What is your request.
He told the Entity. Silenos had dealt with two of its kind already, and walked away stronger from each encounter. One had allowed him to see magic itself– an ability so vanishingly rare that most among his own Household still did not believe he had it. The other had lengthened his lifespan, and thus allowed for centuries more knowledge to be accrued before death began its approach.
This time, however, he wanted something more. Raw power, that rarest, innate gift that segregated the strongest of magicians from the rabble at birth. Among the thousand Named of House Shaiagrazni, close to a hundred exceeded him in magical strength. He aimed to fix that.
I can grant this.
Silenos waited for more, and sure enough the Entity continued.

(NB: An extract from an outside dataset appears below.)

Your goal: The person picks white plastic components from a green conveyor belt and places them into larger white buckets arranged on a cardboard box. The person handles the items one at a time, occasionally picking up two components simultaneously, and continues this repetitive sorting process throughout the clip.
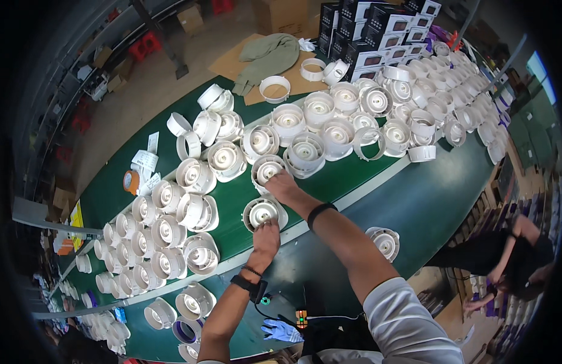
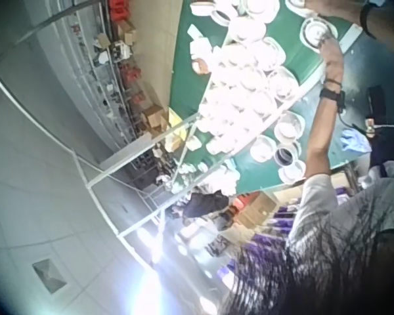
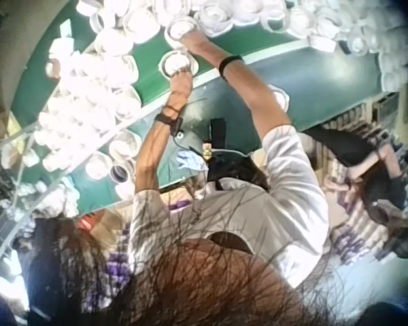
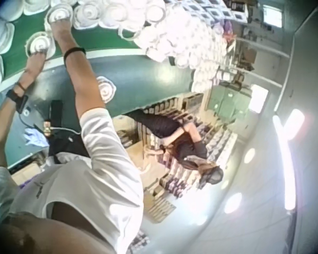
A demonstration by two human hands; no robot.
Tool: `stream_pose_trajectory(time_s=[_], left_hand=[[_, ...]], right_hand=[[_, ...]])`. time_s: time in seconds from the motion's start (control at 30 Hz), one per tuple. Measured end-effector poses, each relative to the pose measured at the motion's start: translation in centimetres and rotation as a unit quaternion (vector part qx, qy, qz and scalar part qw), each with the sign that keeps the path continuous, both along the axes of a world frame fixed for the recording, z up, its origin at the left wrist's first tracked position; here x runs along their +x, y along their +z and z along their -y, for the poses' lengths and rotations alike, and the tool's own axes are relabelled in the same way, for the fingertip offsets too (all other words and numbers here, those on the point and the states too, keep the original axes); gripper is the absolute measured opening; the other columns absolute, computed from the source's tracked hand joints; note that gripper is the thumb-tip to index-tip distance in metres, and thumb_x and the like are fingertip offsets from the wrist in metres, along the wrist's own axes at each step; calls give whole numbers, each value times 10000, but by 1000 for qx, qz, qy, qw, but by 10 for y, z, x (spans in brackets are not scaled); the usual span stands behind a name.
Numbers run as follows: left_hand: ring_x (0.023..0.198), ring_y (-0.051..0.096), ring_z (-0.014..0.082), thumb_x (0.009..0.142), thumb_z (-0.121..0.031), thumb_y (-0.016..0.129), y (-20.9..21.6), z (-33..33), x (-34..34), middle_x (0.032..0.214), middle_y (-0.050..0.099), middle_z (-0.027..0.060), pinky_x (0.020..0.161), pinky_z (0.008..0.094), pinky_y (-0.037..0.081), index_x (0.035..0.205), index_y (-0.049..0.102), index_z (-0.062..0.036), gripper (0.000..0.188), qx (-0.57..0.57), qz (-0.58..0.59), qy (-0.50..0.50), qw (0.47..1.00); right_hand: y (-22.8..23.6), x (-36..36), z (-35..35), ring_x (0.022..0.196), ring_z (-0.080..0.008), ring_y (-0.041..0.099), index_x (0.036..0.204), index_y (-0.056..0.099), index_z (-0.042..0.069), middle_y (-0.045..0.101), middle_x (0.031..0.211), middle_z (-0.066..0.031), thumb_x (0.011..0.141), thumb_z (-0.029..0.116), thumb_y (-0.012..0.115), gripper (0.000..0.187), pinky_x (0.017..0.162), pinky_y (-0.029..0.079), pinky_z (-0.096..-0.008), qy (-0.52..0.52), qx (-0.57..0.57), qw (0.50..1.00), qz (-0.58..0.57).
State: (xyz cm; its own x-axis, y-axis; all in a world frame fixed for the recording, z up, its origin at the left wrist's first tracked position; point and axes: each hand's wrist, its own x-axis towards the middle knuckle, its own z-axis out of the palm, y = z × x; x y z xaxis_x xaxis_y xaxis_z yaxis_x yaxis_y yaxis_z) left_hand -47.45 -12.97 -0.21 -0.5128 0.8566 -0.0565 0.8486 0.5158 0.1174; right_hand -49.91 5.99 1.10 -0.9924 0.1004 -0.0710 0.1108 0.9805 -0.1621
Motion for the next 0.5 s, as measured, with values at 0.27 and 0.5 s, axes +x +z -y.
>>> stream_pose_trajectory(time_s=[0.27, 0.5], left_hand=[[833, 665, 317, 816, -48, 522, 4, -13, 10, 929, 660, 158, 761, 390, 538, 997, 580, -13, 194, 7, 28, -4, 1000], [945, 622, 394, 785, -73, 608, 52, 18, -1, 1033, 635, 246, 862, 447, 488, 1125, 559, 67, 371, 25, 142, 61, 988]], right_hand=[[-31, 8, -7, 757, -209, 670, 728, 675, 168, 682, 742, -57, 714, 146, 607, 73, 818, 441, -400, 14, 42, 982, -182], [30, -6, 9, 737, -196, 668, 673, 675, 166, 678, 716, -46, 721, 137, 599, 95, 811, 435, -400, -3, 37, 992, -117]])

I demand five thousand beating hearts be cut from their owners while they still live, and for you to pledge yourself to me. In exchange, I shall grant you the power you seek.

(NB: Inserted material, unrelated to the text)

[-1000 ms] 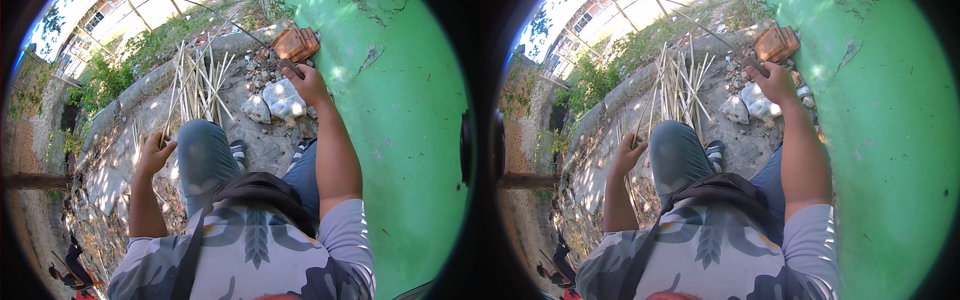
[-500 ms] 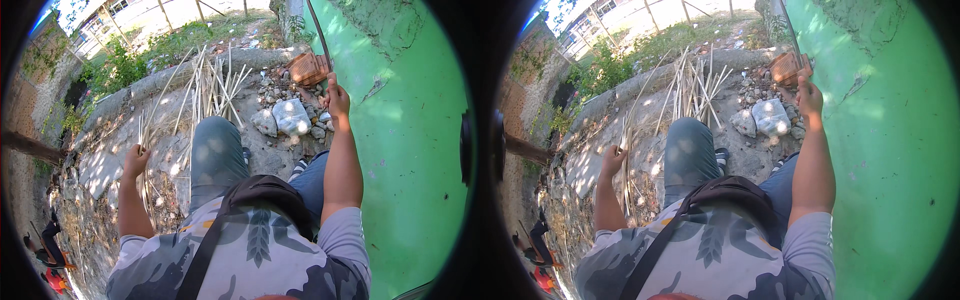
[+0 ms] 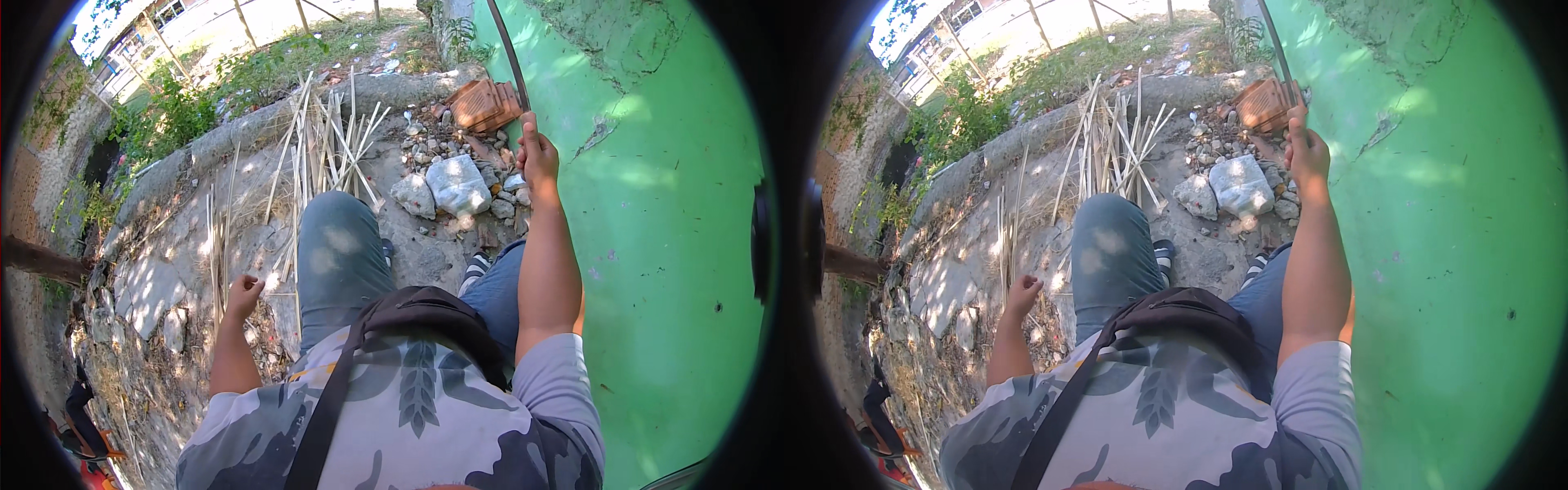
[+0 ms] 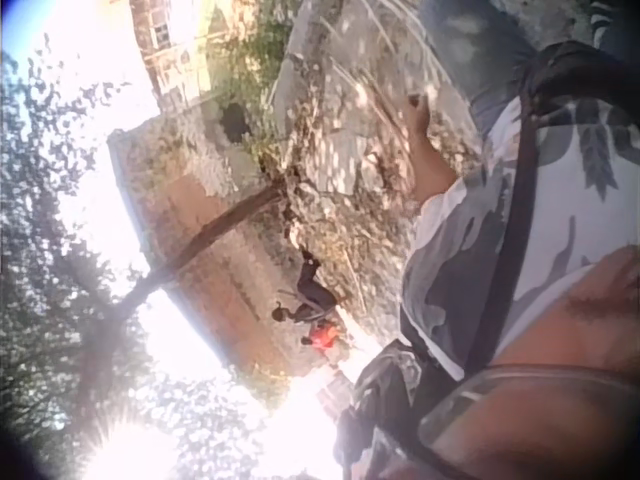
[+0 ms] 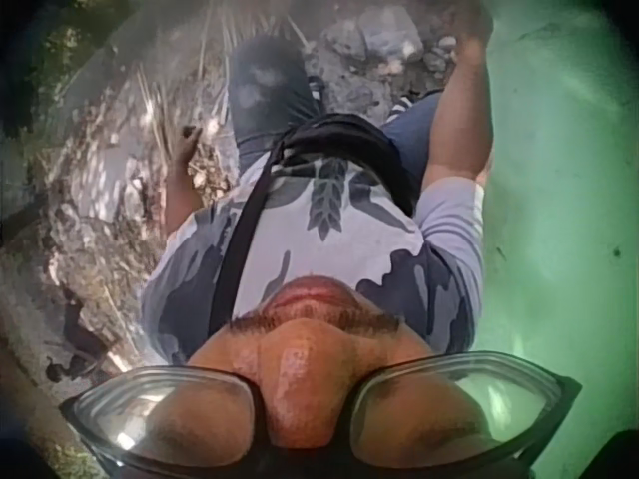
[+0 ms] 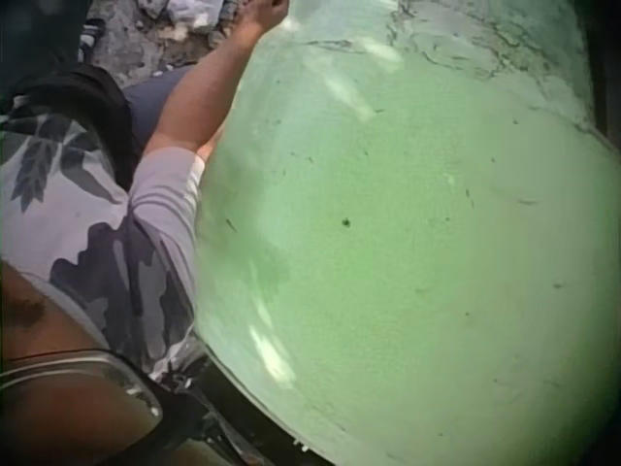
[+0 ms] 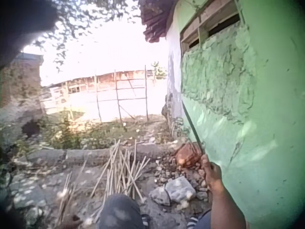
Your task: The person scrapes a thin bamboo strip using a machete, places it down, and picks up a wider bamboo strip to scrape it with the machete.
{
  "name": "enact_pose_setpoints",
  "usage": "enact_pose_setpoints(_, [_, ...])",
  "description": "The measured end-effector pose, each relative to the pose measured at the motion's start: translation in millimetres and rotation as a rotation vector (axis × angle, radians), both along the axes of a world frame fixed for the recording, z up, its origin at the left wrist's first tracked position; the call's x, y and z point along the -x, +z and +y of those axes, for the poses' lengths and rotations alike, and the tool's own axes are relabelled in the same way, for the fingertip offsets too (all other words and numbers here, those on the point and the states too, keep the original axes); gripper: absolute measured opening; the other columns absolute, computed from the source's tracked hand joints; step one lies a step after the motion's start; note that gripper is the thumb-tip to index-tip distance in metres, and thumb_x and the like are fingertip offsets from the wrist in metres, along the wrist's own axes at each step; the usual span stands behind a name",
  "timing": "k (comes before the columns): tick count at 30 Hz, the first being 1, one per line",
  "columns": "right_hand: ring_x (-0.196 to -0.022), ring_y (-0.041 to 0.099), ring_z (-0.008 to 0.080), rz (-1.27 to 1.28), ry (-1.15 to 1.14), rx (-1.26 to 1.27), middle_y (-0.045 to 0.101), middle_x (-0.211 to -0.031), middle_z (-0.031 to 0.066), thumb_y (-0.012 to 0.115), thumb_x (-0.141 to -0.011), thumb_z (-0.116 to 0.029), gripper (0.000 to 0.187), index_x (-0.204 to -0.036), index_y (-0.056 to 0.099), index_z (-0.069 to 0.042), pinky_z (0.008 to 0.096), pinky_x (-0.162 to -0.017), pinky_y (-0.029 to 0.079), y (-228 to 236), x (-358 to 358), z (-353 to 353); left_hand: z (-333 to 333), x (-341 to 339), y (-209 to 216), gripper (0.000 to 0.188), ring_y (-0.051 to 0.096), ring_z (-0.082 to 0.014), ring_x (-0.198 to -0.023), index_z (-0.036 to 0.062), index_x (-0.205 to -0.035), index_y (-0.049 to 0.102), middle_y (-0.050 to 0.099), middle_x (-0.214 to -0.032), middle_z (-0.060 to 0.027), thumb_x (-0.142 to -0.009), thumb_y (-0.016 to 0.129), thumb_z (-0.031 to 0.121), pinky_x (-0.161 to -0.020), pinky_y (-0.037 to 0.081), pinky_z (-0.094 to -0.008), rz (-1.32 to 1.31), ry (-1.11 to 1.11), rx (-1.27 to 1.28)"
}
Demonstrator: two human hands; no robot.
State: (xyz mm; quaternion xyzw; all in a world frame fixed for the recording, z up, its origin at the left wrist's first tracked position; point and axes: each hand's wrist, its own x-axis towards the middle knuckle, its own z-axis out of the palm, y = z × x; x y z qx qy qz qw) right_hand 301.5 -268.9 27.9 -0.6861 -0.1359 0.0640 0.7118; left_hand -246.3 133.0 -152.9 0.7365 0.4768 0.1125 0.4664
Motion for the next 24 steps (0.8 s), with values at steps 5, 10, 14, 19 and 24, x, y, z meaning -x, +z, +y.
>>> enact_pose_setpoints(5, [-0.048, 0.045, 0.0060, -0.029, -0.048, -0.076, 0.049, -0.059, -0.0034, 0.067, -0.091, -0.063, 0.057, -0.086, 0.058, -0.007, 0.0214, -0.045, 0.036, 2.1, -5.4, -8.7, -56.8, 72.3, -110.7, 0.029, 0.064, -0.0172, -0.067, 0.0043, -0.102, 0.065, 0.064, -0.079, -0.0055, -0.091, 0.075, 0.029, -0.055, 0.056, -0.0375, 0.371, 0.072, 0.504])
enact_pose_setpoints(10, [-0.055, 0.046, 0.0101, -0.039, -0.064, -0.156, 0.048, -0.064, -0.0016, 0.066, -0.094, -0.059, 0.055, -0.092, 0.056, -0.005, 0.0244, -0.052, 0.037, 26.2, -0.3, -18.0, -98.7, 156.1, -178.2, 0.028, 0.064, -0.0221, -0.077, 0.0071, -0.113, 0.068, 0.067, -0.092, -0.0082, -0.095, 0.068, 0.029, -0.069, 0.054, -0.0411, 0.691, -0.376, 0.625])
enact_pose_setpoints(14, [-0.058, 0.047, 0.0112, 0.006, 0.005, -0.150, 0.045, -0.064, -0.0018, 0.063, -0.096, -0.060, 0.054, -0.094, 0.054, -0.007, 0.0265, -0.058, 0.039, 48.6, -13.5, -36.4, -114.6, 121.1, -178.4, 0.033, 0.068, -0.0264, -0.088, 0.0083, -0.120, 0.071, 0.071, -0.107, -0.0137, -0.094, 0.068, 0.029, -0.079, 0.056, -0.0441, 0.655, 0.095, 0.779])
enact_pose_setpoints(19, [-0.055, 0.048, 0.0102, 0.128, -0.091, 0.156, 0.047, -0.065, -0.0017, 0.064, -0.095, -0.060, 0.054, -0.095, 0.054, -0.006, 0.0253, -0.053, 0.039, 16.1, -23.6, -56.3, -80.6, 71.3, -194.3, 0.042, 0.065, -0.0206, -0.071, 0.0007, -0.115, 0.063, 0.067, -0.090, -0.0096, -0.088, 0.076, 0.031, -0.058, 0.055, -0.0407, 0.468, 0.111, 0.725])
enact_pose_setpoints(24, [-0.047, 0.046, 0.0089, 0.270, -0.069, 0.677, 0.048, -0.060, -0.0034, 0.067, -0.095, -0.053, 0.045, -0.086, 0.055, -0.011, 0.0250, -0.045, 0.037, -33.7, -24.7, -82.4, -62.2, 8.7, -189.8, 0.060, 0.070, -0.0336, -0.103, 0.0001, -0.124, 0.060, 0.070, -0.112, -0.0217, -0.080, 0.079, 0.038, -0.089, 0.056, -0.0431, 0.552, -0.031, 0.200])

He almost laughed. Entities asked for pledges of servitude constantly, it was always the gold standard of deal-making for them. To earn a permanent mortal puppet was to gain some long-standing means of influencing the world. Even House Shaiagrazni’s tolerance of forbidden magic and dark knowledge did not extend so far as to permitting that.
“I will not be making such a deal.” Silenos said, forcing himself to look straight-on as the conjured Entity spasmed against the corners of reality. He could see the world liquefying somewhat where its body intersected, and forced himself to ignore it.
As a Senior, it would be well within your powers, and your mentor would be no issue.
He froze, thinking for one long moment at the Entity’s words, as the truth slowly dawned on him. Lethargically, Silenos turned to look at Adonis, and found the boy staring with wide eyes at the conjured presence before them.
Decades in House House Shaiagrazni had taught Silenos many things, and the sight of terror was chief among them. He saw it in the boy’s face, and he saw an undeniable direction to it. The look of one who had been caught, and knew they were guilty. He took a step towards him, preparing his own powers.
The Entity didn’t need a person to speak vocally, it could communicate by simply hearing the words in their mind. Adonis had been speaking with it from the start, not Silenos, and a deal was about to be struck.
His power reached the air, thickening, drawing close to wrap around Adonis and burst him like an overripe grape. The Entity’s was quicker still.
Silenos felt the world itself split like a jagged wound torn across taut skin, the air churning and boiling as it was snatched into a roaring gale and dragged into the schism. He felt it tugging at his body almost instantly, pulling like great, invisible fingers hooking their way into the robes about his frame and the hair atop his scalp.
Adonis smiled. Damn him, he smiled! A sneering, smug rat in human skin, actually daring to feel pride for overturning a ritual painstakingly designed by his superior. Silenos could feel the weight of power at play, it was an amount he had no hope of matching.
Through making its contract with his apprentice, the Entity had managed to exert more of its strength upon the world. Such was the basic function of summoning it at all- and yet finding it turned against him, Silenos could only curse the fates for letting such an irony strike him down.
His feet didn’t leave the ground. Rather, the ground left his feet, and then the world left his skin. Silenos observed it all with a distant, sick fascination. He felt himself drawn high, long, low and inwards. Felt himself unmade, then remade, then shuffled back to how he’d started. He felt an uncountable volume of events and non-events pass him by, and through it all a blinding light grew ever more intense as it coalesced around him.
The last sight he caught of his reality was the triumphant, arrogant grin of an upstart apprentice.